• [Assigned task]: Look for the word "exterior" in the entries and copy every line where it shows up.

* * * *

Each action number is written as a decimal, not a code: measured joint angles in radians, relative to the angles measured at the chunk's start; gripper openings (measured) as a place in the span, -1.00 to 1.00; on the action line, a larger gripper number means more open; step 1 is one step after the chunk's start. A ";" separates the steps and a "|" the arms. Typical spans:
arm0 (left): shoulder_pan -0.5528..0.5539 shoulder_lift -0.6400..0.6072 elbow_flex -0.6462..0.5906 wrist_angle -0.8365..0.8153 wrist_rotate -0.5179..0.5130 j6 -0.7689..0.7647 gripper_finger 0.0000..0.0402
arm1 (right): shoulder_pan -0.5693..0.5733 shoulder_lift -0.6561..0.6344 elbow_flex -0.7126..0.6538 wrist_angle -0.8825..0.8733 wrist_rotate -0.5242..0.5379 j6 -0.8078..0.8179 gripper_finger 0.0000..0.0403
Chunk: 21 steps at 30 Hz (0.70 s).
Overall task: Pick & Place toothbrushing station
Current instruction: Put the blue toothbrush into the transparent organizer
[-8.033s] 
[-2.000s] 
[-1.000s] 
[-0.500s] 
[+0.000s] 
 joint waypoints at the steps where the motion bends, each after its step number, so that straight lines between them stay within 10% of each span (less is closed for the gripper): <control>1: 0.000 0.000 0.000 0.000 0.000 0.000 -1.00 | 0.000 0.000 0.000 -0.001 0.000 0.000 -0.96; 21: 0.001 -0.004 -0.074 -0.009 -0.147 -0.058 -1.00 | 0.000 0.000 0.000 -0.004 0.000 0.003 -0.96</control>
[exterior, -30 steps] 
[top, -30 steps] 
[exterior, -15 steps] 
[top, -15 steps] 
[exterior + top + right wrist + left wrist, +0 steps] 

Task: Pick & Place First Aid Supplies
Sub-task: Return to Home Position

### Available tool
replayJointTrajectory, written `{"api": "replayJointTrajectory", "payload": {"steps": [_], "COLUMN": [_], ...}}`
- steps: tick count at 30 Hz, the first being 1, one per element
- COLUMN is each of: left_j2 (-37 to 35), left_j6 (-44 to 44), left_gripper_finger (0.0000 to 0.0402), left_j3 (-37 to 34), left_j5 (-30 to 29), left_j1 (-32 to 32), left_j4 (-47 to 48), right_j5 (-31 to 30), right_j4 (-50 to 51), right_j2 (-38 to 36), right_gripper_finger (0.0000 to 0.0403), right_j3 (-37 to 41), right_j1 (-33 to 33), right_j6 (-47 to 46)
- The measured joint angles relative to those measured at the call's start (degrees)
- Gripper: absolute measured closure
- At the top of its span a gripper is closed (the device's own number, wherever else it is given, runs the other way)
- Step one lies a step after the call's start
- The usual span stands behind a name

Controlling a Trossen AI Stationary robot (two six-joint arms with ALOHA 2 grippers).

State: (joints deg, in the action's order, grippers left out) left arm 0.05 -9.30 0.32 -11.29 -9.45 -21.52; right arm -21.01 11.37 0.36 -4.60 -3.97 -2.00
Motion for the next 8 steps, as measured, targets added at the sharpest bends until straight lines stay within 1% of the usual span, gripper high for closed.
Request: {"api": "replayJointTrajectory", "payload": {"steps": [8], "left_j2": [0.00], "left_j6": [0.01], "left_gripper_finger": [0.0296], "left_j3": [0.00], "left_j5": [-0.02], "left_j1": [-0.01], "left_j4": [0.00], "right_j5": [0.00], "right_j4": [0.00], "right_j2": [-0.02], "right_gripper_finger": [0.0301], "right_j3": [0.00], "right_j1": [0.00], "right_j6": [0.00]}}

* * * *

• [Answer for the task]:
[exterior, -30 steps] 
[exterior, -15 steps] 
[exterior + top + right wrist + left wrist, +0 steps] 

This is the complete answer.